Der Theologe riet dazu, mit AfD-Anhängern über ihr Verständnis von Christlichkeit und christlichem Glauben zu diskutieren. Für ein "historisches Fehlurteil" halte er die auch in kirchlichen Kreisen anzutreffende Vorstellung, der Nationalstaat habe sich überlebt und gehe in Europa auf. Die Forderung nach mehr Europa als Antwort auf Rechtspopulismus und Autonomiebestrebungen wie etwa in Katalonien könne sich auf verhängnisvolle Weise kontraproduktiv auswirken. "So berechtigt die Kritik an einem neu aufflammenden Nationalismus in Europa auch ist, sollten die Kirchen Begriffe wie Nation oder Kultur nicht den Falschen überlassen", forderte Körtner.
Im Umgang mit der AfD hätten die Kirchen bislang einen unterschiedlichen Kurs eingeschlagen. Während die Katholiken der Partei auf dem Katholikentag den Diskurs verweigert hätten, habe der evangelische Bischof Markus Dröge beim Kirchentag in Berlin das Gespräch gesucht und "gekonnt Schwächen und Widersprüchlichkeiten ihrer Positionen" bloßgelegt, lobte Körtner. Zwar sei es christlich durchaus geboten, gegenüber fremdenfeindlichen, rassistischen und demokratiefeindlichen Positionen "klare Kante" zu zeigen, aber reflexhafte Aktionen, mit denen Andersdenkende pauschal als "verkappte Nazis" diffamiert werden, seien unsachlich und kontraproduktiv.

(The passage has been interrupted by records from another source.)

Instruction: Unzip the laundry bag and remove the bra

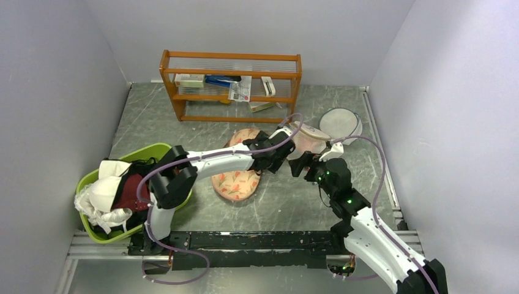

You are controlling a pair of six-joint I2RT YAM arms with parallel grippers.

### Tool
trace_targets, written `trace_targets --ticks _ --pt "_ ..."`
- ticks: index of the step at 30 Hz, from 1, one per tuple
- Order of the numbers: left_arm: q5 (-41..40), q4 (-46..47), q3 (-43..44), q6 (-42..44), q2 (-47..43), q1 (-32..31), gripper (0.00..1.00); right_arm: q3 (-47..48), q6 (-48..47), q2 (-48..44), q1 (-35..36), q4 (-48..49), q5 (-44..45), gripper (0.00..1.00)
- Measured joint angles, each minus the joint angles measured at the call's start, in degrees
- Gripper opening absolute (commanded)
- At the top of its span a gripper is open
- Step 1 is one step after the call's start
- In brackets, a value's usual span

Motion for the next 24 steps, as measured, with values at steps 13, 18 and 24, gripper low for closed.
trace_targets --ticks 13,18,24 --pt "-4.9 6.2 6.5 6.2 11.3 0.7 0.51 -0.6 -1.1 -7.5 -0.3 -6.3 7.4 0.92" --pt "-2.9 8.4 3.4 7.3 9.4 1.8 0.12 -0.6 -1.2 -6.5 -0.3 -6.3 7.6 0.92" --pt "2.2 7.7 -2.3 9.4 0.4 2.6 0.07 -1.2 -2.2 -3.3 -0.3 -5.3 6.0 0.9"
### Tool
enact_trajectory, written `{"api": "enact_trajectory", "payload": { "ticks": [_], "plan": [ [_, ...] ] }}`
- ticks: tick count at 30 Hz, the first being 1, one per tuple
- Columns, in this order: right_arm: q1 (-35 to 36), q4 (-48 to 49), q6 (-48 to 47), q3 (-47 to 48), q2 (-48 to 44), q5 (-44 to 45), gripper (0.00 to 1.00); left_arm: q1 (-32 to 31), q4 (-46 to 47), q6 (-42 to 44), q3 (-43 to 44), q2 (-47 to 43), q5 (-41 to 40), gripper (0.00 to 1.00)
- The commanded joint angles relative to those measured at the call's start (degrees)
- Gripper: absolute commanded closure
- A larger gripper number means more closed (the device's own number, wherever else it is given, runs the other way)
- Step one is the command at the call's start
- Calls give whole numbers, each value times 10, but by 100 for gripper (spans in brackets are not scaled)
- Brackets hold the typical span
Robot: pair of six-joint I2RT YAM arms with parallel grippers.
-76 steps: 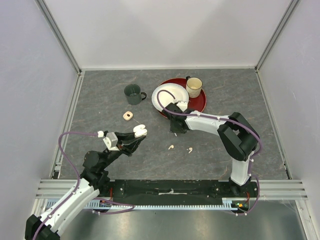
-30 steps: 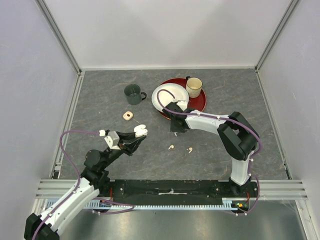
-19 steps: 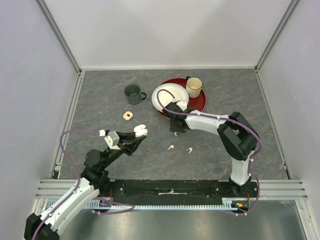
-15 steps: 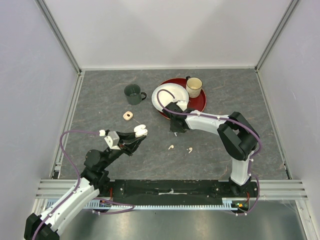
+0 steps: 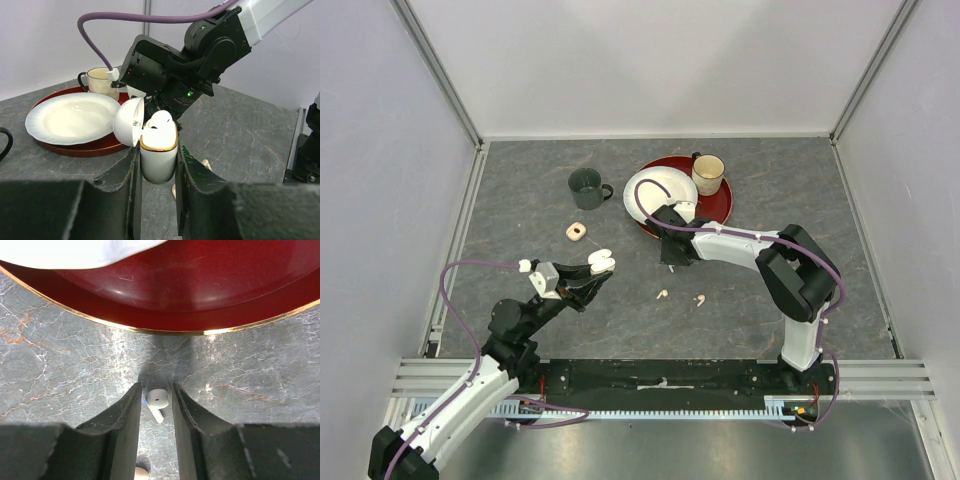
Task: Insert the wireless bluetooth earbuds into the charging case
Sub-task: Pick up the earbud from the center of the board.
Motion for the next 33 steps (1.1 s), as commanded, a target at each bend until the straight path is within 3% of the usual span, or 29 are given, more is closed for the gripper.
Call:
{"api": "enact_trajectory", "payload": {
  "ticks": [1,20,33],
  "plan": [
    [9,-18,16,-20,6,-21,62,-1,15,25,10,1,-4,98],
    [10,-29,15,-6,-1,-9,62,-1,14,23,10,-1,-3,98],
    [13,-28,15,-10,-3,-13,69,-1,15,23,10,1,-4,98]
  ]
}}
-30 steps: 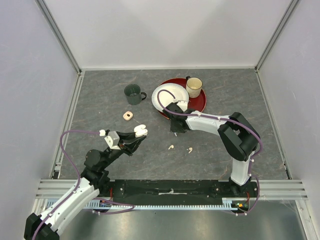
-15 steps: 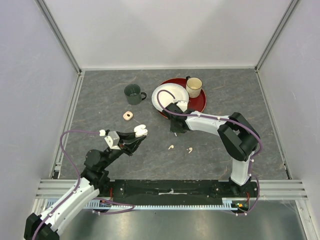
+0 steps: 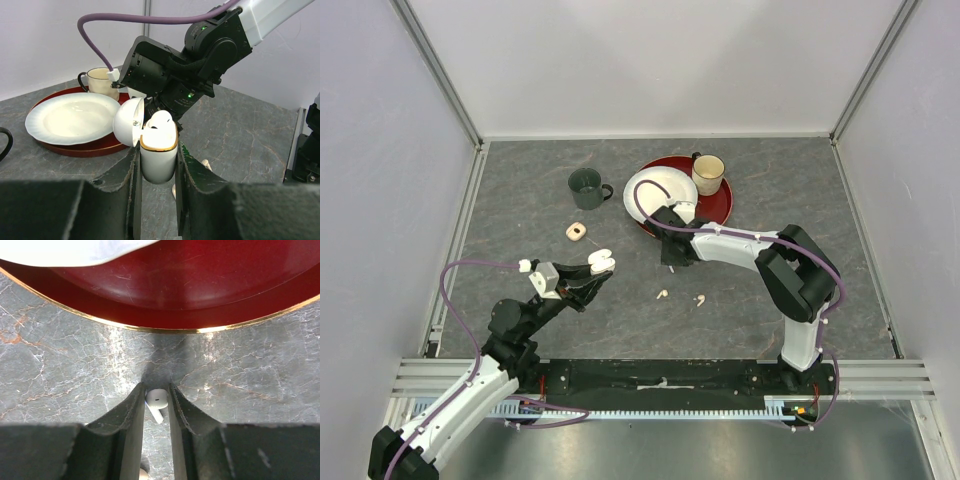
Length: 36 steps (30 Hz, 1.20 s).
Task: Insert the wireless bluetooth earbuds into the charging case
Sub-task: Pick up the earbud from the center of the board.
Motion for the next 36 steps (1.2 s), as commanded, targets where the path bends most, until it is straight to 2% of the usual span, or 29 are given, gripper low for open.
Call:
{"api": "enact_trajectory", "payload": {
  "ticks": [1,8,13,14,15,19,22,36],
  "plan": [
    [10,-24,15,-11,-4,-24,70,-1,15,23,10,1,-4,98],
    [12,-9,19,-22,-23,-20,75,-1,15,22,9,3,-4,98],
    [12,-6,11,-22,-34,-2,74,-1,15,21,11,4,-3,98],
    [12,-7,10,-20,-32,-4,65,-1,15,21,12,5,-3,98],
    [12,-9,8,-20,-25,-13,61,-1,15,21,12,4,-2,98],
    [13,-12,12,-24,-17,-20,51,-1,14,20,14,4,-1,98],
    [12,-12,16,-29,-20,-21,49,-1,14,20,14,4,-2,98],
    [15,-16,29,-34,-23,-27,59,-1,12,20,14,4,-2,98]
  ]
}}
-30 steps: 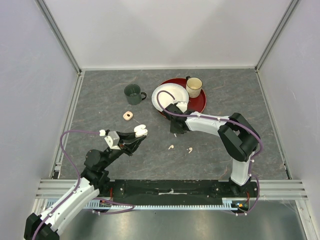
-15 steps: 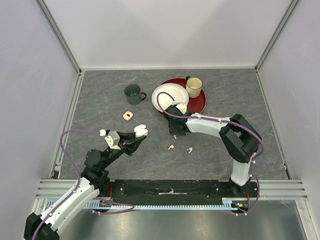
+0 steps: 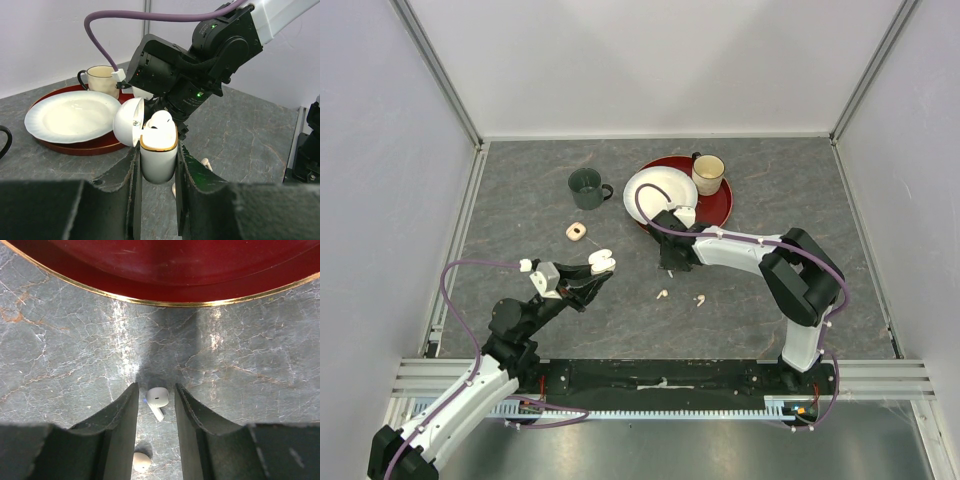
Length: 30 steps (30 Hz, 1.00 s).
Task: Insert the wireless bluetooth earbuds into the charging case
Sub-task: Pick up the earbud from the center of the board.
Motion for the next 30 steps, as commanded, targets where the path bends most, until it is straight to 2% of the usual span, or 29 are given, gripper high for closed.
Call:
{"api": "enact_trajectory", "payload": {
  "ticks": [1,18,26,30],
  "plan": [
    [5,-18,13,-13,-6,-10,59,-1,13,20,14,-1,-3,98],
    [14,-21,14,-10,-6,3,62,-1,12,20,11,-3,-6,98],
    [15,-16,19,-16,4,-3,69,-1,9,20,11,-7,-7,98],
    [15,-15,18,-16,-3,5,76,-1,9,20,12,-4,-6,98]
  ]
}}
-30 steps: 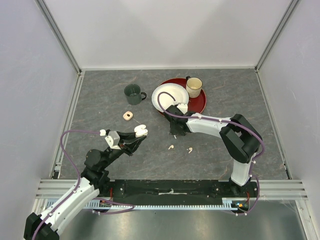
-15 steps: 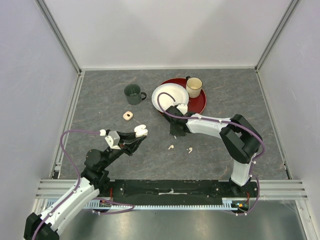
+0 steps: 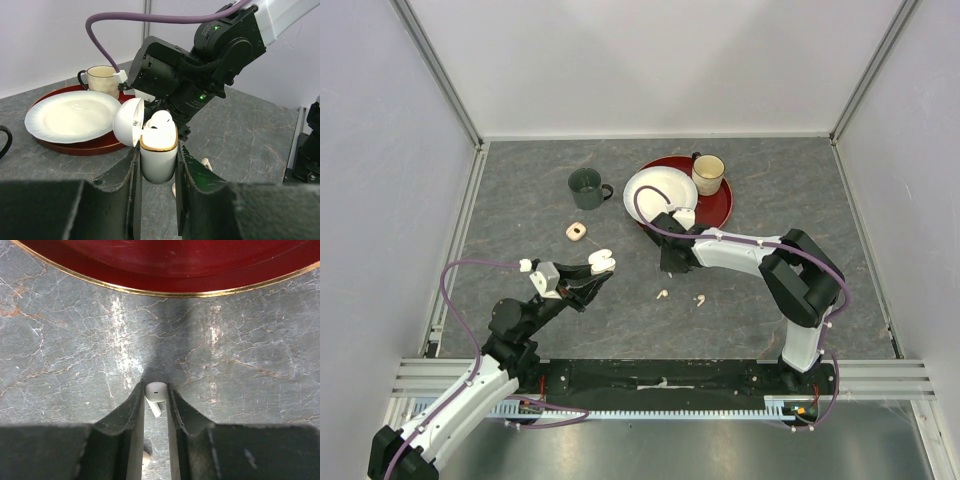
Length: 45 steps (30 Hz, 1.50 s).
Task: Insert the wireless bluetooth earbuds into the charging case
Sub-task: Pick up the earbud from the center of the board.
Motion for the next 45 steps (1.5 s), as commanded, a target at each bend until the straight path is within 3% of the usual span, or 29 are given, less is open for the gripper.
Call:
{"api": "enact_trajectory", "payload": {
  "ticks": [1,2,10,17,28,35,45],
  "plan": [
    [5,-7,10,-12,-3,-1,80,-1,10,19,12,-2,-6,98],
    [6,-3,10,-12,-6,4,86,-1,10,19,13,-1,-5,98],
    [18,120,-16,-74,-127,38,100,-1,18,15,17,12,-15,98],
    [34,264,-24,-169,-284,56,100,-1,76,4,-1,26,-20,98],
    [106,534,-66,-291,-444,85,100,0,146,-6,-5,59,-8,98],
    [160,745,-100,-350,-455,78,100,-1,202,-10,-11,100,-5,98],
    [232,909,-190,-344,-393,55,100,-1,254,4,-4,145,23,98]
  ]
}}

Körtner hält es für problematisch, dass konservative Christen bei der AfD Themen wie "Heimat" oder "Identität" finden, die die Kirchen vernachlässigten. Stattdessen höre man in der Kirche Sätze wie "Vielfalt ist Bereicherung". In seiner Pauschalität sei das "ein dummer Satz". Schließlich müsse man dann auch die AfD als Bereicherung empfinden.